------ Materials provided ------
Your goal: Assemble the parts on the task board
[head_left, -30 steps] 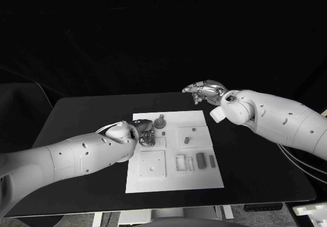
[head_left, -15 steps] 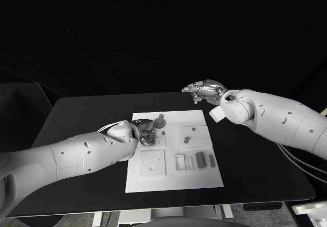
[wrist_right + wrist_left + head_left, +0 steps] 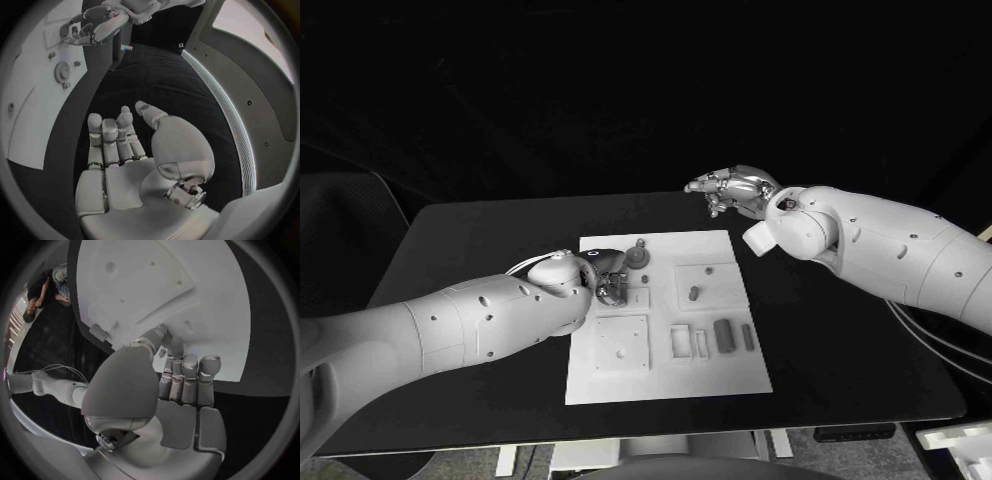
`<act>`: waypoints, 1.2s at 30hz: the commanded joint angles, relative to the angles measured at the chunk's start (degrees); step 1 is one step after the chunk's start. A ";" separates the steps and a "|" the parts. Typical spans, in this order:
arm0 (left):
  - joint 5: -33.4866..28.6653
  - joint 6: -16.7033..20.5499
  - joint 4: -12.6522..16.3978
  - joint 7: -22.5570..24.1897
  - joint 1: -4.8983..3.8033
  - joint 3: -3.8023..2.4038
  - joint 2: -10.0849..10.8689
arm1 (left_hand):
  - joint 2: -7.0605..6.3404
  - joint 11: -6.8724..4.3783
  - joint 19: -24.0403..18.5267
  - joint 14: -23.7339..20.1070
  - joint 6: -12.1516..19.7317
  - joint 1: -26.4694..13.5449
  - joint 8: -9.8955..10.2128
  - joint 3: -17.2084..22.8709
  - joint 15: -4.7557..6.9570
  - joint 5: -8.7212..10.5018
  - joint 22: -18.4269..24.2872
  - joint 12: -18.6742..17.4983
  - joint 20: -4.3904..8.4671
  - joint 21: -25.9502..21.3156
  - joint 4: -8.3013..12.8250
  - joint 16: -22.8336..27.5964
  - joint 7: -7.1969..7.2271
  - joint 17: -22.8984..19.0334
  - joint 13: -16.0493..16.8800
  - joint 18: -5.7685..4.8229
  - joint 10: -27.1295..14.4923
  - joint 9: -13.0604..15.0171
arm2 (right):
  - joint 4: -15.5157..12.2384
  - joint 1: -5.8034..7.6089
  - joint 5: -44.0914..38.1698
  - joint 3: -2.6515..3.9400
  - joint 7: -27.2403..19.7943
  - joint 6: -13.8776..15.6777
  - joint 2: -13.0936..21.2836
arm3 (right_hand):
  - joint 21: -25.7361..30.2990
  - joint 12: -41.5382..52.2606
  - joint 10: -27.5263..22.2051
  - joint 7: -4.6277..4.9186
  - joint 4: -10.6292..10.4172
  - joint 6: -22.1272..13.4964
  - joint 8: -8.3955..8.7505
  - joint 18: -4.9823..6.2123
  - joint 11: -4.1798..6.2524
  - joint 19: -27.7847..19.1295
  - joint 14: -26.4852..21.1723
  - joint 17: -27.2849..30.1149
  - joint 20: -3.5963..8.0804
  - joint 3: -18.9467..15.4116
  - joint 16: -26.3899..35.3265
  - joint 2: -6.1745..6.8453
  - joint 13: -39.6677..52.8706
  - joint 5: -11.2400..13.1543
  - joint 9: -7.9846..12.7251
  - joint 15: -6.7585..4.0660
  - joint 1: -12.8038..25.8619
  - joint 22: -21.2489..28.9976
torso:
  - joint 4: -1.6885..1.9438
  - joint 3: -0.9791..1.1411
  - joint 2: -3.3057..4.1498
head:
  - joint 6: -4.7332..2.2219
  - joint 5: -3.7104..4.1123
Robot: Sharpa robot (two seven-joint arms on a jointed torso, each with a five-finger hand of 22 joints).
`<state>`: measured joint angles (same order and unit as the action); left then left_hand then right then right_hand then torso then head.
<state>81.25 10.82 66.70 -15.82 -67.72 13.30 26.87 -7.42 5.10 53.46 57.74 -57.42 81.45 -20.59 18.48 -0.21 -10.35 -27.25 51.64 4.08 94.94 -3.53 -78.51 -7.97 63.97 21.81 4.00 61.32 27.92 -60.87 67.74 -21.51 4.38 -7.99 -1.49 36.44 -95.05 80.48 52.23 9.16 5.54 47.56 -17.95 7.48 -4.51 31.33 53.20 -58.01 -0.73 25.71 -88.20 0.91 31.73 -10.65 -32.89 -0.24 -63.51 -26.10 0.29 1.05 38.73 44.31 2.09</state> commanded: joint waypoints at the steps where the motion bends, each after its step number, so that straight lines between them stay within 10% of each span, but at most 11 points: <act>1: 0.27 -2.12 0.03 -0.35 0.30 0.20 -0.12 | -0.60 0.02 -0.01 0.17 -0.72 -1.07 0.02 -0.73 0.06 -0.12 0.00 -0.45 0.31 3.08 -0.04 -0.21 -0.54 -0.05 -0.16 6.24 0.22 0.02 | -0.08 0.01 -0.12 0.04 -0.35 -0.85 0.01 | -5.89 0.38 -0.41 0.25 0.37 -0.13 -0.21 0.13 0.07 -0.26 -0.04 -0.09 0.04 0.12 -0.29 0.41 0.08 0.16 -0.02 -0.24 -0.01 0.03 | 0.02 -0.01 -0.01 | 0.03 0.00; 18: 0.72 -0.57 0.20 0.15 0.30 0.20 0.27 | -3.00 0.54 -0.36 -0.71 9.69 -4.84 4.10 -10.06 -0.07 -0.17 0.65 -2.33 0.21 2.41 3.96 -0.28 0.58 -0.98 -0.77 6.38 -0.54 -2.14 | 0.03 0.01 -0.12 0.03 -0.32 -0.80 0.05 | -5.89 0.39 -0.42 0.25 0.38 -0.15 -0.22 0.13 0.06 -0.27 -0.05 -0.09 0.04 0.13 -0.30 0.44 0.09 0.16 -0.02 -0.24 0.01 0.03 | 0.02 -0.04 -0.02 | -0.07 -0.08; 36: -1.58 6.28 1.93 7.16 0.28 0.10 2.77 | -3.11 0.50 -0.12 -0.54 10.81 -4.32 4.00 -10.07 -0.03 -0.22 0.70 -2.29 0.25 2.41 4.36 -0.40 0.94 -1.05 -0.72 6.47 -0.35 -2.30 | 0.35 0.01 -0.12 0.03 -0.35 -0.73 0.24 | -5.89 0.40 -0.44 0.25 0.39 -0.17 -0.22 0.14 0.06 -0.28 -0.06 -0.09 0.04 0.14 -0.30 0.45 0.09 0.16 -0.01 -0.24 0.03 0.03 | 0.07 -0.03 -0.04 | -0.40 -0.28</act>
<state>81.18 14.02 68.21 -12.68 -67.40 13.45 29.51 -10.10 5.63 53.13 57.32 -46.48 77.04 -16.45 8.51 -0.20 -10.64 -26.62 49.64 4.20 94.94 0.57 -78.72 -7.27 62.97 21.12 4.13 61.01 25.61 -60.54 67.74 -21.51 4.37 -7.93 -1.48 36.66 -95.05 80.48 52.23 9.19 5.70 47.52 -17.95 7.47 -4.51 31.33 53.19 -58.04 -0.73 25.87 -88.20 0.91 31.77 -10.65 -32.89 -0.24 -63.51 -26.10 0.32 1.02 38.70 44.01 1.88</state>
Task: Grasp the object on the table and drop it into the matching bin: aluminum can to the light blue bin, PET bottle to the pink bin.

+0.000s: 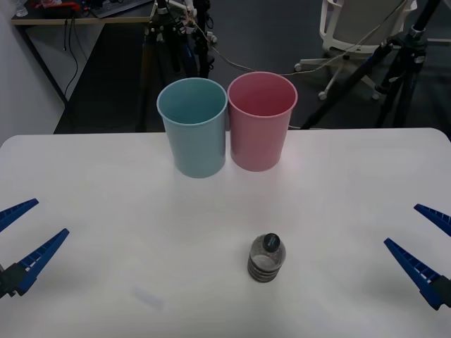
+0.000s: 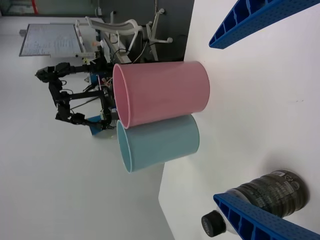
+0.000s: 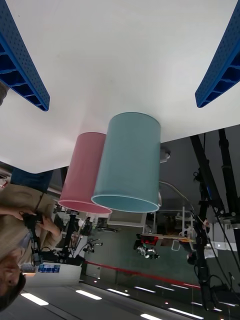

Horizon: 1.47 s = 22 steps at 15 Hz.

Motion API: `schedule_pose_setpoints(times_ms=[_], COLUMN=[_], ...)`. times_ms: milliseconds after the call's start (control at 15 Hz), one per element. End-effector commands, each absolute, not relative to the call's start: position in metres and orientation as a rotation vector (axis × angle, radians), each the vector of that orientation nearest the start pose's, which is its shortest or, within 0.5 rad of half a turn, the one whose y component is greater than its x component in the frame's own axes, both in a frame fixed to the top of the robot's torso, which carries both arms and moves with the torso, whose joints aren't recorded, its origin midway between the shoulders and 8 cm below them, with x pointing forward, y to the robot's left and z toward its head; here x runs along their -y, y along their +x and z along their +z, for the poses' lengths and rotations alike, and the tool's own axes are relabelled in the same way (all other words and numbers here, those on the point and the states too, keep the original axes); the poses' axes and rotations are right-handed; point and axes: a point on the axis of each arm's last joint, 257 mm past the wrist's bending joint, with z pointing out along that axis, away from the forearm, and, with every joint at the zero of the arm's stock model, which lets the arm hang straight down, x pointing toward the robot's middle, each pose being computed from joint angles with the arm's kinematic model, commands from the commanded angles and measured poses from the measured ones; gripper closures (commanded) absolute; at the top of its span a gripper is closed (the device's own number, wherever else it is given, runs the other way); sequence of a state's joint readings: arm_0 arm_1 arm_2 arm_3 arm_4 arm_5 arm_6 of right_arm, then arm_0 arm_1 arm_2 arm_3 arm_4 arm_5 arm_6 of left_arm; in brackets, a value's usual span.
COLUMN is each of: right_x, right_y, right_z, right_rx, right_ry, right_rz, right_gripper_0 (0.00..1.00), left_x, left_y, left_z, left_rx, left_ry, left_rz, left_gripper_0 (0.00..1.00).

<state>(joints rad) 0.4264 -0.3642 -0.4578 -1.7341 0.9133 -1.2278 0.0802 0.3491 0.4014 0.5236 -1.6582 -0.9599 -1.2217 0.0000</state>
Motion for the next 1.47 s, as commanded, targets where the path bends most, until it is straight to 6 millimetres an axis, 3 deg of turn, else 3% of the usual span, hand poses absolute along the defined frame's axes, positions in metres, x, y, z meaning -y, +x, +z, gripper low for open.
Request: schedule_pose_setpoints(times_ms=[67, 333, 800, 1133, 1467], right_x=[0.293, 0.291, 0.259, 0.229, 0.183], right_y=[0.312, 0.301, 0.278, 0.287, 0.296], right_z=[-0.178, -0.192, -0.253, -0.272, -0.284], right_rx=[-1.38, -1.375, -1.374, -1.395, -1.37], right_ry=[-0.575, -0.653, -0.763, -0.736, -0.727], right_rz=[0.526, 0.451, 0.492, 0.528, 0.538], right_gripper_0=[0.0, 0.0, 0.0, 0.0, 0.0], left_x=[-0.33, -0.33, -0.33, -0.33, -0.33], left_y=[0.342, 0.342, 0.342, 0.342, 0.342], left_z=[-0.169, -0.169, -0.169, -0.169, -0.169], left_rx=[-1.441, -1.441, -1.441, -1.441, -1.441], left_ry=[0.465, 0.465, 0.465, 0.465, 0.465], left_rz=[-0.567, -0.567, -0.567, -0.567, -0.567], left_gripper_0=[0.0, 0.0, 0.0, 0.0, 0.0])
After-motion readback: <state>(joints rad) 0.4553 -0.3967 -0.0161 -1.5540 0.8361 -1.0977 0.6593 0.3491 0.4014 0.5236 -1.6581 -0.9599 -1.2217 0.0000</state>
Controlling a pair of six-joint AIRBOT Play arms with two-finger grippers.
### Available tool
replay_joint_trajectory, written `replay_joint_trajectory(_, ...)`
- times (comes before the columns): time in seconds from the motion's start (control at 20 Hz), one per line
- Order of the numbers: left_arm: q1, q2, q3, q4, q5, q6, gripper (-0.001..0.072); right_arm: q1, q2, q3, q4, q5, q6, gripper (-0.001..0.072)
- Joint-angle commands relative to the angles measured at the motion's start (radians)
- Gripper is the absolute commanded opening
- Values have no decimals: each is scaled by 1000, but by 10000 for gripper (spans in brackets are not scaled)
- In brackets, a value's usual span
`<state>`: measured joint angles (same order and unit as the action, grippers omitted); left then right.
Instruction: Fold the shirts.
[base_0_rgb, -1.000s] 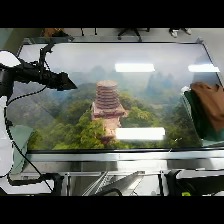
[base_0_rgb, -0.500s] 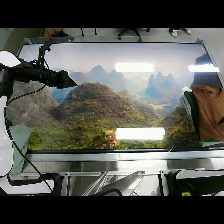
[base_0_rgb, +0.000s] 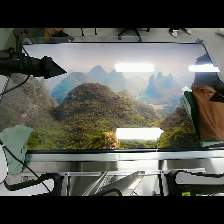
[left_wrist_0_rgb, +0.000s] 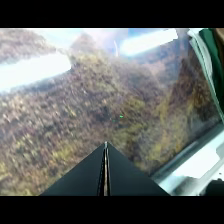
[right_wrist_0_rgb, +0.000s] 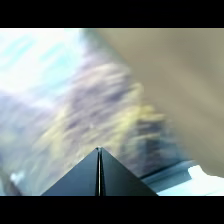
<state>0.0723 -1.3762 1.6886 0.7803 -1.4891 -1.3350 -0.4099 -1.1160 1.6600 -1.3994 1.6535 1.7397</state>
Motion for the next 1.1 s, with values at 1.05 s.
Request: replay_joint_trajectory(1.05, -290, 653, -1090, 11, 260, -20, 13, 835, 312, -890, 309, -588, 48, 21)
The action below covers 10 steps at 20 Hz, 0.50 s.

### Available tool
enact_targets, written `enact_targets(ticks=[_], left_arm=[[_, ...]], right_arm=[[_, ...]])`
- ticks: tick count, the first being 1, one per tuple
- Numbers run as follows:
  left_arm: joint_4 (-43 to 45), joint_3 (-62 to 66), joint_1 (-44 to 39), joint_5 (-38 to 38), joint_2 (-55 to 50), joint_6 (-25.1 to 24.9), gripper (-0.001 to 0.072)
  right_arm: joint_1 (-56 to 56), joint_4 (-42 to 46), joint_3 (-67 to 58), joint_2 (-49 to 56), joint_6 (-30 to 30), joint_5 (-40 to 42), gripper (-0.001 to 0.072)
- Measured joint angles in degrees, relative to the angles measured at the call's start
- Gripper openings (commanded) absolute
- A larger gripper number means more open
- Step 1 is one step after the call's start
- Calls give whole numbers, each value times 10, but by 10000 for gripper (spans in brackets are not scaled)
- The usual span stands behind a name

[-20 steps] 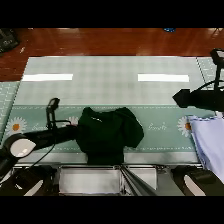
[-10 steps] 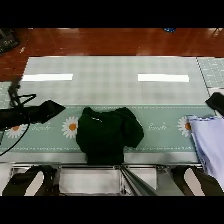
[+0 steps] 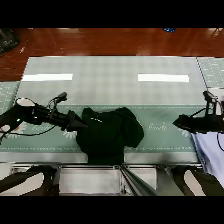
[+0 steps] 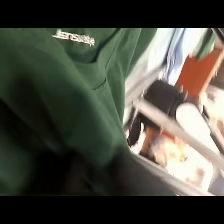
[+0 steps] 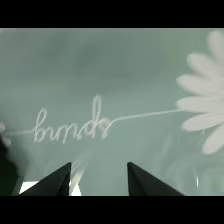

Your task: Fold the shirts.

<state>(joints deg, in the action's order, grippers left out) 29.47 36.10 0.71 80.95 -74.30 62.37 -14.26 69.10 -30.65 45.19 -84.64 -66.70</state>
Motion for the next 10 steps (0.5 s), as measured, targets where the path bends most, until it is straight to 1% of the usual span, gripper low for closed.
enact_targets(ticks=[2, 5, 10], left_arm=[[-8, 21, -13, 0, -25, -18, 26], [-12, 55, -17, -16, -41, -35, 26], [-14, 91, -16, -52, -48, -40, 26]], right_arm=[[42, -6, 22, 0, -6, -9, 399], [113, -42, 51, 1, -18, -9, 399], [217, -112, 67, 45, -37, 37, 399]])
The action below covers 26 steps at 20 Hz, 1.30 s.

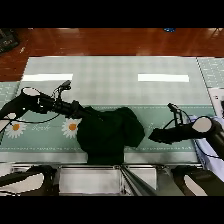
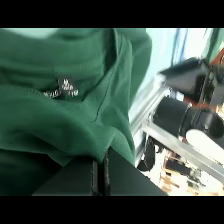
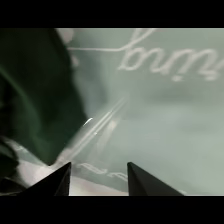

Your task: Fold the shirts.

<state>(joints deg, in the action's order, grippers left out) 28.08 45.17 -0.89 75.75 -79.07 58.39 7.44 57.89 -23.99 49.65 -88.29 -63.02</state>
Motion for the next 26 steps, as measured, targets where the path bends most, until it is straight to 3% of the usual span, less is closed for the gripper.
enact_targets(ticks=[5, 6, 8, 13, 16, 21, 26], left_arm=[[0, 8, 1, -17, -1, -1, 26], [0, 9, 1, -23, -2, -1, 26], [-1, 10, 1, -31, -2, -1, 26], [1, 56, 20, -37, 11, 12, 25], [-7, 138, 51, -50, 49, 33, 25], [-28, 334, 94, -151, 125, 78, 25], [87, 494, 123, -152, 208, 102, 25]], right_arm=[[87, -93, 2, 82, 6, 82, 396], [97, -112, -1, 100, 7, 105, 299], [110, -143, -15, 134, 17, 141, 14], [98, -157, -149, 182, 74, 149, 19], [58, -91, -319, 183, 64, 101, 18], [12, 17, -659, 183, 31, 22, 19], [0, 162, -900, 151, 13, -85, 19]])
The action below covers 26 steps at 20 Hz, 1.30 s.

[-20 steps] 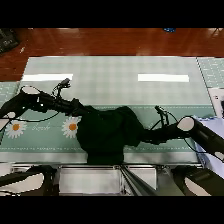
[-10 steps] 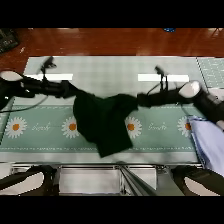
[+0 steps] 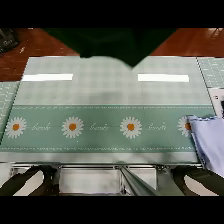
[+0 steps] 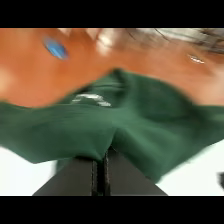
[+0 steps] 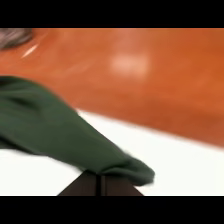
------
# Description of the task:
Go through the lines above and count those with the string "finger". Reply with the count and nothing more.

# Response:
2